I’m kicking off the blog for 2018 a little early, just to get some practice of habit in. Starting a blog was a goal I set for myself for the coming year, but as many new endeavors go, I wasn't sure exactly where it was going. There are multiple right answers, of course. For me, I think the smart thing is to simply take my process of journal writing for myself and make public posts focused on creative practices.
I’ve been writing more and more for own reflection and mental health these last few years. Advise I wish I could give a much younger self. Around 2012 I started writing with real consistency in my personal journal. The rise of note taking apps made the difference. Before then I’d occasionally make an entry in a paper notebook. Always short, they’d start off in neat block script but quickly devolve into barely legible scribbles.

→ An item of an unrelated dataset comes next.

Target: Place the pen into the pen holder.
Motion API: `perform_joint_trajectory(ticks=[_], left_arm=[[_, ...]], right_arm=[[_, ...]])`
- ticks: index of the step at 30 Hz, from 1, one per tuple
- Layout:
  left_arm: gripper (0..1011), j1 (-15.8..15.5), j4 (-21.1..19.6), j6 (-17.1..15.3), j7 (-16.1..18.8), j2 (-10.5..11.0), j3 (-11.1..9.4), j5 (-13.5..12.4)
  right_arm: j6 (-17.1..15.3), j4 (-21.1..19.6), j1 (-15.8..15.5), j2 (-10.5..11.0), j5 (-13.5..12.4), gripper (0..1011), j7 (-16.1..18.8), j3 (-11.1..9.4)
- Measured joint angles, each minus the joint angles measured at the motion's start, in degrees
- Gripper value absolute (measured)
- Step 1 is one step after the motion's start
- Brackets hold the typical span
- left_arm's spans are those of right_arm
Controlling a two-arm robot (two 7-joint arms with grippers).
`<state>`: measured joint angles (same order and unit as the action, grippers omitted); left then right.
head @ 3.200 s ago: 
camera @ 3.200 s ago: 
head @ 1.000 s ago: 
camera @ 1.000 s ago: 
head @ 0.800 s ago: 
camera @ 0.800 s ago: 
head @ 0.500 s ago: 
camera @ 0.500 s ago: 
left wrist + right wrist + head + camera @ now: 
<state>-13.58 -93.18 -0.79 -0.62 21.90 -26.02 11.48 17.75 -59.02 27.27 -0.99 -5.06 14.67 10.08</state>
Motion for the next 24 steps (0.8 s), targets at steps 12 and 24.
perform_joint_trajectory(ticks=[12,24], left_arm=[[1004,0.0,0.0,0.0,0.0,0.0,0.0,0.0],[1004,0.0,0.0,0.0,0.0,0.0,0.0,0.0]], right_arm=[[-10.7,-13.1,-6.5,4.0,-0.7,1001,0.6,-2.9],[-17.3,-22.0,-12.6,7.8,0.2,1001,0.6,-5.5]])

Typing meant I actually got my thoughts down before my hand cramped up or I stopped caring. Either way it was text entropy before. Also, not using a word processor meant I wasn’t distracted by features or the confines of 8.5x11" formats. Good stuff.
Around that time I also made a change in my main gig. I moved from IT where all my writing was technical and procedural to a marketing department. Writing copy for brochures and the web is a whole different business from how-to guides. Before I answered how, now I was answering why. Totally different and it made me a better writer.
So, thinking about the coming year for a moment. My friend Marc Barker suggested less planning, more goal making. In the simple words, my goal for 2018 is to diversify my creative practice. I need to expand my creative output to include things well beyond a few painting styles.
To be even more specific: I need to make merchandise. I have a number of assumptions to push aside: that my designs aren't a fit for prints, that you need a trademark character to make t-shirts, that my work is too... I don't know, whatever. I've been trawling the interwebs recently meditating on these (unfounded) worries. I've found plenty of other artists doing similar abstract, geometric work making all kinds of beautiful everyday objects from their work. As always, obvious things aren't so obvious until you get there.